Among the lines below, restate word for word only those from the line with "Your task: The" through the line with "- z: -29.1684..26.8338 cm", with both end lines kept.

(Saved data entries)
== Segment start ==

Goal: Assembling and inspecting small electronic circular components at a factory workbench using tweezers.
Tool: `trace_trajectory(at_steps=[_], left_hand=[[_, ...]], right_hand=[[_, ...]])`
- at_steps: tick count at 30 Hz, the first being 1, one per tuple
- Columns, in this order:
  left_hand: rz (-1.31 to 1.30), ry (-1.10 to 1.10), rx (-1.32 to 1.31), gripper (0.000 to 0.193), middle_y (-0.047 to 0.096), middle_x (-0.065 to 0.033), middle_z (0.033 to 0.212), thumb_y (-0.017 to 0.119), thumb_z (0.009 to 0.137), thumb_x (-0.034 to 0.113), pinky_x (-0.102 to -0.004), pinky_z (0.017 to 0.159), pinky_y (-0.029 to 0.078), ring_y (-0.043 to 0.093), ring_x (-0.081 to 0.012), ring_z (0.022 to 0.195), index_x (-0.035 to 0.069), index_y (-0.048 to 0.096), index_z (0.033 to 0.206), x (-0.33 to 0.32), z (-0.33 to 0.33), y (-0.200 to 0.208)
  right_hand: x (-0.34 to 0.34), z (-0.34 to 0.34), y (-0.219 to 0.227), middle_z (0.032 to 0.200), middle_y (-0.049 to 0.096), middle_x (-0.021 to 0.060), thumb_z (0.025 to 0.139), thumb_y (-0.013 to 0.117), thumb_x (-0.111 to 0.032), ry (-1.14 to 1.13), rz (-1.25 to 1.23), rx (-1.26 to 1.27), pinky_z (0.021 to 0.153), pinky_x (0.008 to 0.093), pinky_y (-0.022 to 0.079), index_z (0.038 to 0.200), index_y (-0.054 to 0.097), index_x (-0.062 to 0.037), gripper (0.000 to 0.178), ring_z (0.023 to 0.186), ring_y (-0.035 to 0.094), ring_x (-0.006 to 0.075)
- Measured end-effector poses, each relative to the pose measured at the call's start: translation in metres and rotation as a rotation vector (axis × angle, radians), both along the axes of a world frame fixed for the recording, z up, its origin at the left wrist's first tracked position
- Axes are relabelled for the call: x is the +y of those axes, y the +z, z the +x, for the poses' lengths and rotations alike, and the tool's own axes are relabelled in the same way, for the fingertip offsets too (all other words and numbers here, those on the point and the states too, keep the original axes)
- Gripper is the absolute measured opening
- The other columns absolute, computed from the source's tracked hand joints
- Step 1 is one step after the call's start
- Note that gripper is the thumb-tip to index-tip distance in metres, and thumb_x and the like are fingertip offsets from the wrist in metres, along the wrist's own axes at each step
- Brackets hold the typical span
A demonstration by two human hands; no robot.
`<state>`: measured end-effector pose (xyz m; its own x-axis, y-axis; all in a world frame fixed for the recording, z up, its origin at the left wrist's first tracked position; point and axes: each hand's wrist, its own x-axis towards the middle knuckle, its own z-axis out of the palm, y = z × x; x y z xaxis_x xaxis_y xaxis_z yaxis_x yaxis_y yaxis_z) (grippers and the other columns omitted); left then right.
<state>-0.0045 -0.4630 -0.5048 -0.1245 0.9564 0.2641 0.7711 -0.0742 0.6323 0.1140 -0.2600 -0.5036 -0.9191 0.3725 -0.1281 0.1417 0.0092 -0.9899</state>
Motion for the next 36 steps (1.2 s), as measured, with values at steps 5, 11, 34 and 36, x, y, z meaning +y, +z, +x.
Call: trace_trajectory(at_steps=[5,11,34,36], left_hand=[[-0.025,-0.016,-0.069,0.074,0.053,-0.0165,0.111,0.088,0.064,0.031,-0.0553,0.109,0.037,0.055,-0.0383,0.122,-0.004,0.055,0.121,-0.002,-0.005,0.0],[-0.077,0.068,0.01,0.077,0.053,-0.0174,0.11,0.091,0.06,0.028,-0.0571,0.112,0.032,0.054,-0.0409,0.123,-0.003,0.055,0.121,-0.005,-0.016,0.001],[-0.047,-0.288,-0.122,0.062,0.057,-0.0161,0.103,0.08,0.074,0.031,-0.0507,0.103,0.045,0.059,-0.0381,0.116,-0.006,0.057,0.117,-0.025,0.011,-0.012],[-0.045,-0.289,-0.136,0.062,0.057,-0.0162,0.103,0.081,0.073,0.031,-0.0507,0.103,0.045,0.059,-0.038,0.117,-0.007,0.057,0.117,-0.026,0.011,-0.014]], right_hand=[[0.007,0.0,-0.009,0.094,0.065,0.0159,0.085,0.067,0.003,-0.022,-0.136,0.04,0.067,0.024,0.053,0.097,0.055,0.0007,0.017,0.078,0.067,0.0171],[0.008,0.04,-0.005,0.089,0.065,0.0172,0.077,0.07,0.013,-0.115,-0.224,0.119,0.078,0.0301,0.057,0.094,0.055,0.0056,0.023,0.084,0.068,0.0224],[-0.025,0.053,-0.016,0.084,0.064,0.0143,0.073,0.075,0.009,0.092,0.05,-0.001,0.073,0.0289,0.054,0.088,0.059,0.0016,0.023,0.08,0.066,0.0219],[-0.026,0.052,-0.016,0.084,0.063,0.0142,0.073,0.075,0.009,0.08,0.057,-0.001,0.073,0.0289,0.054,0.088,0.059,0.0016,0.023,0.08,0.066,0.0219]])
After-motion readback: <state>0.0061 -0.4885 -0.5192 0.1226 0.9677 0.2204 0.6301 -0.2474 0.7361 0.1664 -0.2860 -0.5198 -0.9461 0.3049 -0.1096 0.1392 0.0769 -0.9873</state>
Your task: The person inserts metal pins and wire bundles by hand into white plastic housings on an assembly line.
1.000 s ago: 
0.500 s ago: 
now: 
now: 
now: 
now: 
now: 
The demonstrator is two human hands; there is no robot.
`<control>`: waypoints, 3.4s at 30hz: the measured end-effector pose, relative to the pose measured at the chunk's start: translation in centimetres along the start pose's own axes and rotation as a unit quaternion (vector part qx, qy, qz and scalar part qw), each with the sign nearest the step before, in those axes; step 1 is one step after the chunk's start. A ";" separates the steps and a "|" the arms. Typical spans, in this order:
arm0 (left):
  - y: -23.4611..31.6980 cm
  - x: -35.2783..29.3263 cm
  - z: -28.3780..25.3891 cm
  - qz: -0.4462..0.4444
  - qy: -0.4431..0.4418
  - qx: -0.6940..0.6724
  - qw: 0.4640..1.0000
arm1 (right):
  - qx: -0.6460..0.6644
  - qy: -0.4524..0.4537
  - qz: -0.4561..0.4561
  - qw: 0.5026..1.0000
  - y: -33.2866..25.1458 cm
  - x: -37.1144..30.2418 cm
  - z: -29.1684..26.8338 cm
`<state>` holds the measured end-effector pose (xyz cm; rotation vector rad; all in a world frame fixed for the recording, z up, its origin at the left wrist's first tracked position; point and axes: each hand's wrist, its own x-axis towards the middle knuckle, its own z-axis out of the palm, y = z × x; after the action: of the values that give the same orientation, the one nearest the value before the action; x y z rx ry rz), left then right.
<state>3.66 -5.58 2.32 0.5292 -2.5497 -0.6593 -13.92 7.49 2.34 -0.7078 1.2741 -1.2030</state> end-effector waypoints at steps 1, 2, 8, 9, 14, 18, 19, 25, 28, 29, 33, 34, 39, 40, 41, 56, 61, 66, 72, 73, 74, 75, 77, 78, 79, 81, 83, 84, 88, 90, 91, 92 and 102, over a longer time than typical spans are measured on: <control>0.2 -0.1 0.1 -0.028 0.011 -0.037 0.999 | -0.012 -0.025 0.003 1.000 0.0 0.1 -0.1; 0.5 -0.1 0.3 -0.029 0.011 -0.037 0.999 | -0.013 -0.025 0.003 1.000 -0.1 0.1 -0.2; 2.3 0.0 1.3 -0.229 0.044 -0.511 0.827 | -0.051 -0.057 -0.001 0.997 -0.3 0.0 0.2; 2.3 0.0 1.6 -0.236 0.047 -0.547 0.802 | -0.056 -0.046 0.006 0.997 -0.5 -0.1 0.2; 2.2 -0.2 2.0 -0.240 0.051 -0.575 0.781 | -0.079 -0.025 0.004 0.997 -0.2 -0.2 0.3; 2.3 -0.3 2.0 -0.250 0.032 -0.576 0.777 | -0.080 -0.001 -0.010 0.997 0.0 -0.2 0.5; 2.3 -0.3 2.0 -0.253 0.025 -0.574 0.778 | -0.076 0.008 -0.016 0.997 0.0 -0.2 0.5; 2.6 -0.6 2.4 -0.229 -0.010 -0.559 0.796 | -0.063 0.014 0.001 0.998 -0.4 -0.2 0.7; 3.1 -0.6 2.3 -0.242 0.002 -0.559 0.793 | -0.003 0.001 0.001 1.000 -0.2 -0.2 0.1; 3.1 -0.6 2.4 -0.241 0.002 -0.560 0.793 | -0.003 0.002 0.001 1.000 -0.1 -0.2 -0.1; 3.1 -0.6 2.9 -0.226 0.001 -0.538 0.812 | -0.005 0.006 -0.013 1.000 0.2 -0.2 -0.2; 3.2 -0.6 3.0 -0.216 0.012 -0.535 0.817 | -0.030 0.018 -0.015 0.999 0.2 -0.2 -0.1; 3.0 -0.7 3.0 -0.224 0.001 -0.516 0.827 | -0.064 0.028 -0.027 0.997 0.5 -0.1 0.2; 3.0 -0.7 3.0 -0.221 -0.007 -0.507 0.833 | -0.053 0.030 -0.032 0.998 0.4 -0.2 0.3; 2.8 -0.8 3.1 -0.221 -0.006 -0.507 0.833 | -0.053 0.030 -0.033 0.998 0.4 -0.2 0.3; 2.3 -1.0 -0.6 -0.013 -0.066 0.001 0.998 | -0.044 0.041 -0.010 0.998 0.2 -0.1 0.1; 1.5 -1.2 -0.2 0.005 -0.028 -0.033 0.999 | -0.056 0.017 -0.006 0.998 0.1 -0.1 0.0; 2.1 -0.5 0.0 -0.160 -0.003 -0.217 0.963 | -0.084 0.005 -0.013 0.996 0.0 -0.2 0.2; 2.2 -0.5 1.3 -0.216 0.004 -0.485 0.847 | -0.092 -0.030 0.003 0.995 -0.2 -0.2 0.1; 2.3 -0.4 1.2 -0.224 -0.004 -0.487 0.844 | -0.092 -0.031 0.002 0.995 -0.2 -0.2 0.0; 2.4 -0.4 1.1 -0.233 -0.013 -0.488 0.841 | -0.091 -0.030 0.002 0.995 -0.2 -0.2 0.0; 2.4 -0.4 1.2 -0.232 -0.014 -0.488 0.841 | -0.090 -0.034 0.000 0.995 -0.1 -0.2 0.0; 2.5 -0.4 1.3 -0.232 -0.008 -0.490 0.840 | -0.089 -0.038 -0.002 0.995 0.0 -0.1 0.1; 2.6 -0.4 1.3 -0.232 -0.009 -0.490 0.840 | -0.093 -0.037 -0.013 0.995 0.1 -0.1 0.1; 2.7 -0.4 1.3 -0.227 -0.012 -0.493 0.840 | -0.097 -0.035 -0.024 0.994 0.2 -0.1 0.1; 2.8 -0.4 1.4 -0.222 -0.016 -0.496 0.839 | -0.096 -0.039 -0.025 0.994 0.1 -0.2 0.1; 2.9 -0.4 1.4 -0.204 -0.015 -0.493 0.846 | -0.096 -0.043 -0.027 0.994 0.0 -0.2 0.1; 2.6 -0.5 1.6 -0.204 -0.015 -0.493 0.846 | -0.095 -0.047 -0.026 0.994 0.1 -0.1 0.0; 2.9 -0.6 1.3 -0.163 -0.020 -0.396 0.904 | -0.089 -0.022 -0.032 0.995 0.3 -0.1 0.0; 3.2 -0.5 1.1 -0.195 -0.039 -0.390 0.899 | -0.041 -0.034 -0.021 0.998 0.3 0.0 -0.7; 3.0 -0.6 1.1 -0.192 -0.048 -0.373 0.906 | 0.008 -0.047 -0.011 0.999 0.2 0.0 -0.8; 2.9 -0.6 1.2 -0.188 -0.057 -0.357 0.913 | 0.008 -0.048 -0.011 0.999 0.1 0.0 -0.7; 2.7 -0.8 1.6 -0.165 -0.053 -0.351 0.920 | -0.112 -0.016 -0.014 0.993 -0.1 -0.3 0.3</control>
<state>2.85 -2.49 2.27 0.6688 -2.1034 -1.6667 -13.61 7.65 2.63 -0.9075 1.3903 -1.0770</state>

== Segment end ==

SOLUTION FOR THIS TASK:
Your task: The person inserts metal pins and wire bundles by hand into white plastic housings on an assembly line.
1.000 s ago: 
0.500 s ago: 
now: 
now: 
now: 
now: 
now: 
The demonstrator is two human hands; there is no robot.
`<control>`: waypoints, 3.4s at 30hz: the measured end-effector pose, relative to the pose measured at the chunk's start: translation in centimetres along the start pose's own axes and rotation as a unit quaternion (vector part qx, qy, qz and scalar part qw), each with the sign nearest the step before, in those axes; step 1 is one step after the chunk's start. A ";" separates the steps and a "|" the arms. Typical spans, in this order:
arm0 (left):
  - y: -23.4611..31.6980 cm
  - x: -35.2783..29.3263 cm
  - z: -28.3780..25.3891 cm
  - qz: -0.4462..0.4444
  - qy: -0.4431..0.4418
  - qx: -0.6940..0.6724
  - qw: 0.4640..1.0000
arm1 (right):
  - qx: -0.6460..0.6644
  - qy: -0.4524..0.4537
  - qz: -0.4561..0.4561
  - qw: 0.5026..1.0000
  - y: -33.2866..25.1458 cm
  - x: -37.1144..30.2418 cm
  - z: -29.1684..26.8338 cm

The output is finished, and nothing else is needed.